Nucleic Acids Research, 2003, Vol. 31, No. 20 5897-5906
© 2003 Oxford University Press
Effects of genomic context and chromatin structure on transcription-coupled and global genomic repair in mammalian cells
1 Department of Environmental Medicine, 3 Department of Medicine and 4 Department of Pathology, New York University School of Medicine, Tuxedo, NY 10987, USA and 2 Department of Biological Sciences, Columbia University, New York, NY 10027, USA
*To whom correspondence should be addressed. Tel: +1 845 731 3585; Fax: +1 845 351 2385; Email: tang{at}env.med.nyu.edu
The authors wish it to be known that, in their opinion, the first two authors should be regarded as joint First Authors
It has been long recognized that in mammalian cells, DNA damage is preferentially repaired in the transcribed strand of transcriptionally active genes. However, recently, we found that in Chinese hamster ovary (CHO) cells, UV-induced cyclobutane pyrimidine dimers (CPDs) are preferentially repaired in both the transcribed and the non-transcribed strand of exon 1 of the dihydrofolate reductase (DHFR) gene. We mapped CPD repair at the nucleotide level in the transcriptionally active DHFR gene and the adjacent upstream OST gene, both of which have been translocated to two chromosomal positions that differ from their normal endogeneous positions. This allowed us to study the role of transcription, genomic context and chromatin structure on repair. We found that CPD repair in the transcribed strand is the same for endogenous and translocated DHFR genes, and the order of repair efficiency is exon 1 > exon 2 > exon 5. However, unlike the endogenous DHFR gene, efficient repair of CPDs in the non-transcribed strand of exon 1 is not observed in the translocated DHFR gene.
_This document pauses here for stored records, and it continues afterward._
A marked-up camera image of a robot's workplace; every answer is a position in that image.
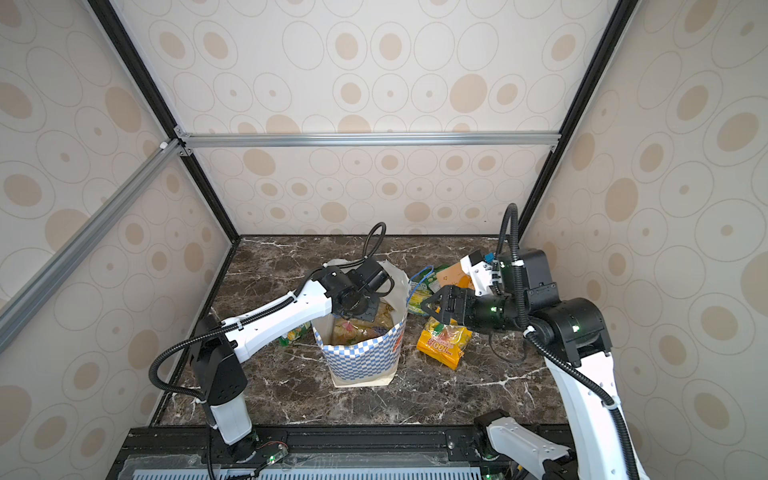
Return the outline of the yellow gummy candy bag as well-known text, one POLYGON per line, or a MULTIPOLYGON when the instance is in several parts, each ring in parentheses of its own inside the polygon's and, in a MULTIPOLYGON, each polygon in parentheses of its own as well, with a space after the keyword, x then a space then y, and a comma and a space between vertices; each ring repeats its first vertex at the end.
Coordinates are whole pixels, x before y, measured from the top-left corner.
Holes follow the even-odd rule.
POLYGON ((355 345, 385 335, 394 326, 393 311, 388 303, 382 302, 372 320, 336 318, 330 344, 355 345))
POLYGON ((471 338, 472 332, 459 326, 454 320, 450 324, 443 324, 430 318, 421 331, 417 349, 456 370, 471 338))

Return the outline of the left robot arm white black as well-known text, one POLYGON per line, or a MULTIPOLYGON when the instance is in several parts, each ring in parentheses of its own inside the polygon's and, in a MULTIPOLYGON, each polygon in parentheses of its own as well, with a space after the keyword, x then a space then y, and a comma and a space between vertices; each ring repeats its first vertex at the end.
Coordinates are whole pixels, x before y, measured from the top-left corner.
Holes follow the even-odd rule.
POLYGON ((385 235, 386 224, 375 224, 360 259, 318 267, 284 296, 170 347, 150 365, 150 382, 163 391, 196 398, 204 406, 209 426, 226 445, 243 441, 252 432, 252 421, 243 397, 247 379, 241 364, 278 337, 328 314, 373 320, 381 299, 395 287, 394 278, 374 259, 385 235), (369 245, 373 238, 376 243, 369 245), (170 357, 206 343, 213 344, 212 350, 198 359, 203 363, 202 372, 212 377, 202 380, 199 389, 175 386, 159 377, 160 366, 170 357))

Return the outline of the blue checkered paper bag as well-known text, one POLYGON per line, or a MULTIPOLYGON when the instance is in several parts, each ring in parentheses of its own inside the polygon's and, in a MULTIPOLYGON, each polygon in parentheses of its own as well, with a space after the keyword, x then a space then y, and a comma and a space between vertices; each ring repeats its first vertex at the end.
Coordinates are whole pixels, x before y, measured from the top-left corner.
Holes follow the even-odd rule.
POLYGON ((328 314, 311 321, 313 334, 336 388, 386 386, 397 372, 407 323, 410 281, 388 260, 379 264, 393 278, 393 290, 381 302, 389 306, 391 327, 383 334, 352 345, 336 345, 334 328, 341 317, 328 314))

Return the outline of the green Fox's candy bag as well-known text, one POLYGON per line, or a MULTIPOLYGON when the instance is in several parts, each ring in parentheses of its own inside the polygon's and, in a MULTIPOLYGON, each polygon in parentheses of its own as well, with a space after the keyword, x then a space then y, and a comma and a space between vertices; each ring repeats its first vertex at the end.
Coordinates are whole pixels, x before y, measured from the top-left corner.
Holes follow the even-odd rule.
POLYGON ((309 322, 304 323, 287 333, 279 337, 278 341, 281 346, 289 346, 301 339, 307 332, 311 330, 311 324, 309 322))
POLYGON ((457 285, 463 278, 464 272, 459 263, 439 268, 434 273, 434 279, 430 281, 429 287, 437 291, 446 285, 457 285))

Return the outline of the orange potato chips bag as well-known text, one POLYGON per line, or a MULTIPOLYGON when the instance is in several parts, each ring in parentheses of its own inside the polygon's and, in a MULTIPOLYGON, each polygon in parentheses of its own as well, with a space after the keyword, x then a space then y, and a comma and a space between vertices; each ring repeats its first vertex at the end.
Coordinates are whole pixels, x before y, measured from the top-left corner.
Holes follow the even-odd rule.
POLYGON ((473 288, 471 277, 464 272, 460 262, 454 263, 436 272, 437 289, 445 286, 473 288))

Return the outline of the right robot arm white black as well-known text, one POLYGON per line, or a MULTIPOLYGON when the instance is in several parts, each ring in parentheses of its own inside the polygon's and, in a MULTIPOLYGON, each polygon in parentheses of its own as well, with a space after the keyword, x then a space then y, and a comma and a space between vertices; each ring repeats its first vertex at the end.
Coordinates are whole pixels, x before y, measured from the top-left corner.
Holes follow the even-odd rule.
POLYGON ((470 259, 471 288, 448 285, 421 308, 446 325, 491 335, 517 331, 555 379, 573 439, 556 444, 502 410, 474 421, 484 459, 510 459, 535 479, 644 479, 614 376, 612 341, 600 309, 586 298, 563 300, 546 254, 521 250, 516 204, 503 214, 493 261, 470 259))
CPDs are efficiently repaired in the transcribed strand in endogenous and translocated OST genes, which indicates that efficient repair in exon 1 of the non-transcribed strand of the endogenous DHFR gene is not due to the extension of transcription-coupled repair of the OST gene. Using micrococcal nuclease digestion, we probed the chromatin structure in the DHFR gene and found that chromatin structure in the exon 1 region of endogenous DHFR is much more open than at translocated loci. These results suggest that while transcription-coupled repair is transcription dependent, global genomic repair is greatly affected by chromatin structure.